A Local (Aotearoa NZ) Christian Vision for 2024

 Long story short, some developments in recent years of the implications of the Treaty of Waitangi for governance (aka "co-governance") of life hereabouts (e.g. of how health is organised, of how water usage is governed) have provoked one of our current coalition government parties, ACT, into proposing a sweeping change to our unerstanding of the Treaty (if not effectively-abolishing it).

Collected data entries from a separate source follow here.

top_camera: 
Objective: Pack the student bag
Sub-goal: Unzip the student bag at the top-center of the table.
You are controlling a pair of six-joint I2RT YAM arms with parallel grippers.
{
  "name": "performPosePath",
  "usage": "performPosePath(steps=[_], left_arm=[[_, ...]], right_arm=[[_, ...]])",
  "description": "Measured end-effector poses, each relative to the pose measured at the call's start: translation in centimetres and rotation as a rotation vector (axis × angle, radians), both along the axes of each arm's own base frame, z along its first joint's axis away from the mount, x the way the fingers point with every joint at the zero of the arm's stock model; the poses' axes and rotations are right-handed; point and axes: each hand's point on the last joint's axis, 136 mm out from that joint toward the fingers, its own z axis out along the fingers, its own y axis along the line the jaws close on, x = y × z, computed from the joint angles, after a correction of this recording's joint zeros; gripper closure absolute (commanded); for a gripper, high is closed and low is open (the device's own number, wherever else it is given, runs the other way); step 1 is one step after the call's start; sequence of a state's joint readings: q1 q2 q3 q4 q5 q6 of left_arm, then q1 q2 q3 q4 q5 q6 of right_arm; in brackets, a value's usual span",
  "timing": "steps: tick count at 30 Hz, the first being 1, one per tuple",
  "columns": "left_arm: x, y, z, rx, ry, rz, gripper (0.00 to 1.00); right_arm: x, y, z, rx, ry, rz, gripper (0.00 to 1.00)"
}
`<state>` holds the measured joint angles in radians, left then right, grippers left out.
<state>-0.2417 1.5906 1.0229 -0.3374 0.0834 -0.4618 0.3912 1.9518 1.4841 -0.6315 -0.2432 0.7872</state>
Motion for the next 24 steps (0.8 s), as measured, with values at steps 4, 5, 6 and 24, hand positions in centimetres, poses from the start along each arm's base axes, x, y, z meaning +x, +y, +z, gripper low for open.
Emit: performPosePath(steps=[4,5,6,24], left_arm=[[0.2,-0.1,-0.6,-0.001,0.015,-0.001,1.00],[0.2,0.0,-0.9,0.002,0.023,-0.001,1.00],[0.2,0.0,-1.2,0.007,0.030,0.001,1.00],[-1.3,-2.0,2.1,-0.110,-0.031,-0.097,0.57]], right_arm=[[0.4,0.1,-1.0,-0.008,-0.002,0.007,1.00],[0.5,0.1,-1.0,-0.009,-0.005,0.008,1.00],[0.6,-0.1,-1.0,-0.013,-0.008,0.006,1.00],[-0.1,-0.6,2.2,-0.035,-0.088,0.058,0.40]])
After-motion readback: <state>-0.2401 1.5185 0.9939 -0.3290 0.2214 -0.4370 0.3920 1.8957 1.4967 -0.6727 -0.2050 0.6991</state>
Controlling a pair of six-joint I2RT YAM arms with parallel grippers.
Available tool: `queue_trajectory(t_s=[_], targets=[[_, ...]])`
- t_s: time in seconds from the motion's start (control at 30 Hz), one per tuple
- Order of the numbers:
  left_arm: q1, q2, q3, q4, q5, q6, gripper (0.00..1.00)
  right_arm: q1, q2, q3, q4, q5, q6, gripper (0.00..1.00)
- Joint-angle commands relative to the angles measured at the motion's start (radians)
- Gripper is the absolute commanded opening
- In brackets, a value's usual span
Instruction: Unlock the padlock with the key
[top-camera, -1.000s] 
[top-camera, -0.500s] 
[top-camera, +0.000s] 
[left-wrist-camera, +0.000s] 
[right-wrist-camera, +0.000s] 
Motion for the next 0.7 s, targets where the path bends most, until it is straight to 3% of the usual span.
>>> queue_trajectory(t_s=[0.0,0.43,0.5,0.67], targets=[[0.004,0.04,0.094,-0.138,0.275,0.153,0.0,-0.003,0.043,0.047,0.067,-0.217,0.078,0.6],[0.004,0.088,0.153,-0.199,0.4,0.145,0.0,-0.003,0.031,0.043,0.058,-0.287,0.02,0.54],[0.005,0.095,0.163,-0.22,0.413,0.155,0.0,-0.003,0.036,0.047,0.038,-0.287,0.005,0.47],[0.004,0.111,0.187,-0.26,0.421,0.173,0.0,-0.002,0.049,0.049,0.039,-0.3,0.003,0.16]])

As a whole the coalition government has pushed back against use of Te Reo (Māori language) in government documents and departmental names. 

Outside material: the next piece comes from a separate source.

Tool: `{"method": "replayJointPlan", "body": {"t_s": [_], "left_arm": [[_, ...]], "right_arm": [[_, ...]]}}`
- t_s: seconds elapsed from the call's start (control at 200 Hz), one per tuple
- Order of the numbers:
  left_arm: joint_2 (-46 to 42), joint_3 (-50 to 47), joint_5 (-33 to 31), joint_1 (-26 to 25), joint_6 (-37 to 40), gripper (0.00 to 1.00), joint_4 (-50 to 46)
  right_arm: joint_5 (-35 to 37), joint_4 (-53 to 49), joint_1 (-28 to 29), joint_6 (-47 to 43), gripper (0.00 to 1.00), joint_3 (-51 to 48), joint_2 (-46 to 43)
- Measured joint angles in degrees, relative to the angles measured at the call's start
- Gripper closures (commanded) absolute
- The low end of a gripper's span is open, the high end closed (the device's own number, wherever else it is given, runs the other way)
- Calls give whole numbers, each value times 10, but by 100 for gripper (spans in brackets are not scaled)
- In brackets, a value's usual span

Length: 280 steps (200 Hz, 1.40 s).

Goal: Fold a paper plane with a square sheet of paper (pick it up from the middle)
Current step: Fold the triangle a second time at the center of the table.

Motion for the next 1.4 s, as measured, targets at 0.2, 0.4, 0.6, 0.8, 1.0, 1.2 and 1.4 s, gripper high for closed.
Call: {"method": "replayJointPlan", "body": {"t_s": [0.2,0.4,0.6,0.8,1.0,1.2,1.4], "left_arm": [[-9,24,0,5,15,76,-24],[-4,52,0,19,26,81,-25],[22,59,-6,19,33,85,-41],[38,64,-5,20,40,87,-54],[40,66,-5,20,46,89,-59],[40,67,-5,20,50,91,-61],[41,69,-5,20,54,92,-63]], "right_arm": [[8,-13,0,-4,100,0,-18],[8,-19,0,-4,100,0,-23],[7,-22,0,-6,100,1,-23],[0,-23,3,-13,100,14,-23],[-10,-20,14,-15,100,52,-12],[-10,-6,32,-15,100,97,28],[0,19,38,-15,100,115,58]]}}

In turn this has provoked angst among Māori (fearful of losing rights, access to that which improves social and personal life outcomes, diminishment of great progress of acceptability of Te Reo in everyday Kiwi life), deep concern among many Pākeha (concerned that progress for Māori will not only be stymied but set back in measurable degrees) and pleasure among those whose views are that Māori have too many rights, benefits and, these days, too much power.

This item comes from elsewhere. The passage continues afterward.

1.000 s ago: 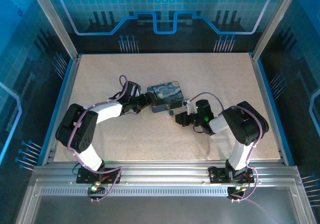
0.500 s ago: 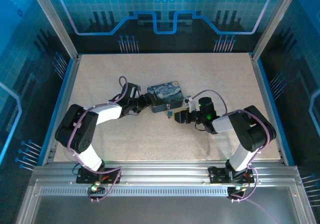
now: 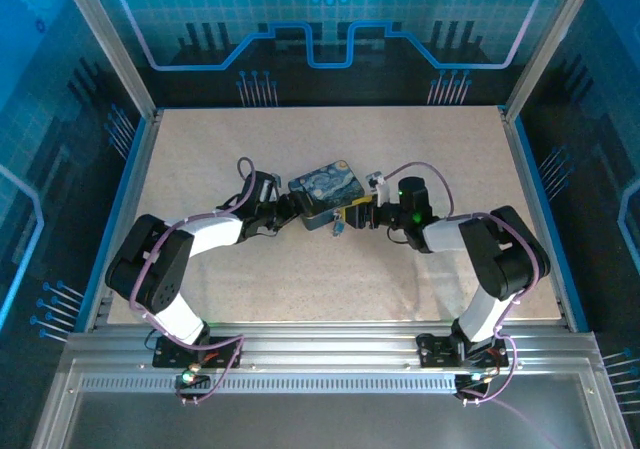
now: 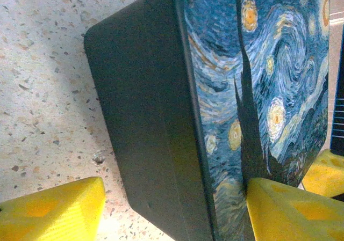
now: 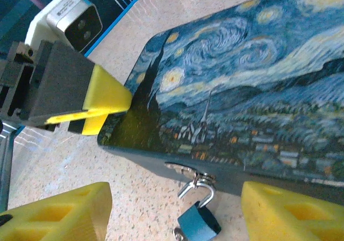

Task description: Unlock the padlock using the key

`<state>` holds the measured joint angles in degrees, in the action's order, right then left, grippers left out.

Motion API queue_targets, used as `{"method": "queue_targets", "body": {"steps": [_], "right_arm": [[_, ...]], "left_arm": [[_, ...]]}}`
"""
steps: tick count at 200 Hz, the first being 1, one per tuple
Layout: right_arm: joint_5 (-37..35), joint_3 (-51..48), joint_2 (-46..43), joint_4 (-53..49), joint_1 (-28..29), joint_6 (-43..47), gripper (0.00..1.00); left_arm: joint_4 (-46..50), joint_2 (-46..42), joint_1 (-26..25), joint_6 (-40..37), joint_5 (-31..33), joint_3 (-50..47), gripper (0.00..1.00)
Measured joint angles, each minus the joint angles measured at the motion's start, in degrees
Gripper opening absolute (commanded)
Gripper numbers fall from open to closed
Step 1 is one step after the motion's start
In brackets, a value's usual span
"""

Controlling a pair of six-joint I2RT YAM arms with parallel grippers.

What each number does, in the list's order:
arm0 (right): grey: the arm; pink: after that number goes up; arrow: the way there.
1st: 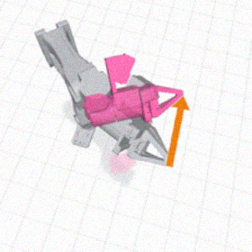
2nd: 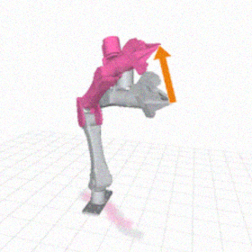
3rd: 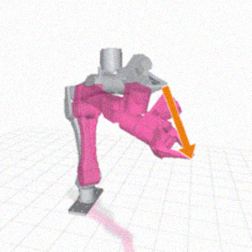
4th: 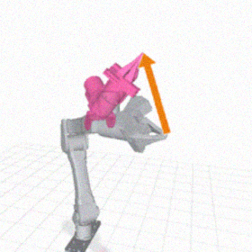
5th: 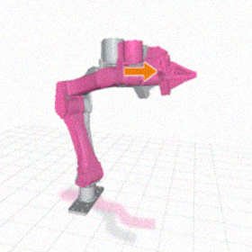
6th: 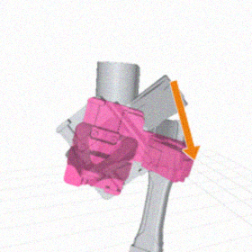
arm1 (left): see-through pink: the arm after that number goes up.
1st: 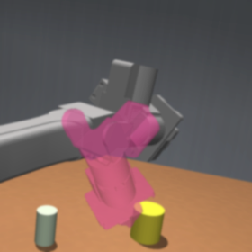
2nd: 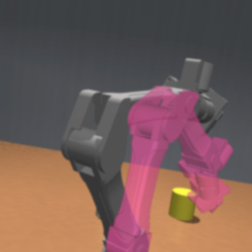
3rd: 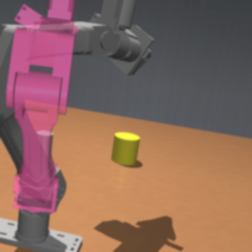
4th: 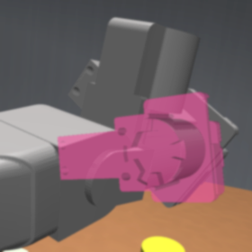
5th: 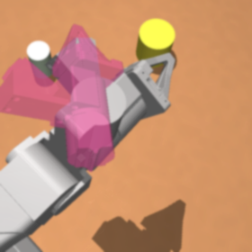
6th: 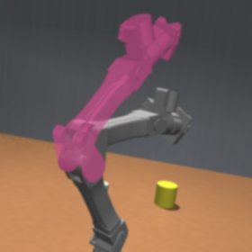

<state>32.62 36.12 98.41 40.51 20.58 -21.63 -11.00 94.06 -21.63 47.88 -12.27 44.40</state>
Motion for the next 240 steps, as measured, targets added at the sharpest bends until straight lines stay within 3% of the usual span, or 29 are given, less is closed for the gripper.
{"method": "queue_targets", "body": {"steps": [58,131,240], "right_arm": [[2.8,-1.7,4.1,1.8,1.2,-1.5,0.7],[4.5,3.5,11.2,3.7,2.0,-4.1,0.69],[7.0,5.9,14.4,5.0,2.4,-6.5,0.53]], "left_arm": [[0.0,0.0,0.0,0.0,0.0,0.0,0.71],[0.0,0.0,-0.1,0.1,0.0,0.0,0.7],[0.0,0.0,-0.3,0.2,0.0,0.0,0.7]]}}
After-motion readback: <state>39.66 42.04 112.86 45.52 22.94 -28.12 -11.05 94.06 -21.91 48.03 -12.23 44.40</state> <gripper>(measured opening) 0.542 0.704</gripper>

There is always in such situations, where politicians tap into currents of resentment in society, the possibility of increasing division in society, something which may benefit some politicians in a democracy (cf. Trump in the USA) or, indeed, in a dictatorship, but which never benefits society. A divided society then becomes, tragically, fertile ground for new resentments to emerge, resentments which may becomes rebellions and rebellions may become civic unrest or even civil war.

In recent months, concern about where current approaches of the ACT Party, if not the coalition government itself may lead has risen high.

Theologically, referring back to my post last week, I am concerned that we recognise that a divided society is not compatible with a Christian vision for society - such vision flows out of passages such as Ephesians 4:25-5:2 - for society as a united body of people, committed to forgiving past sins and working in the present for loving, reconciled relationships.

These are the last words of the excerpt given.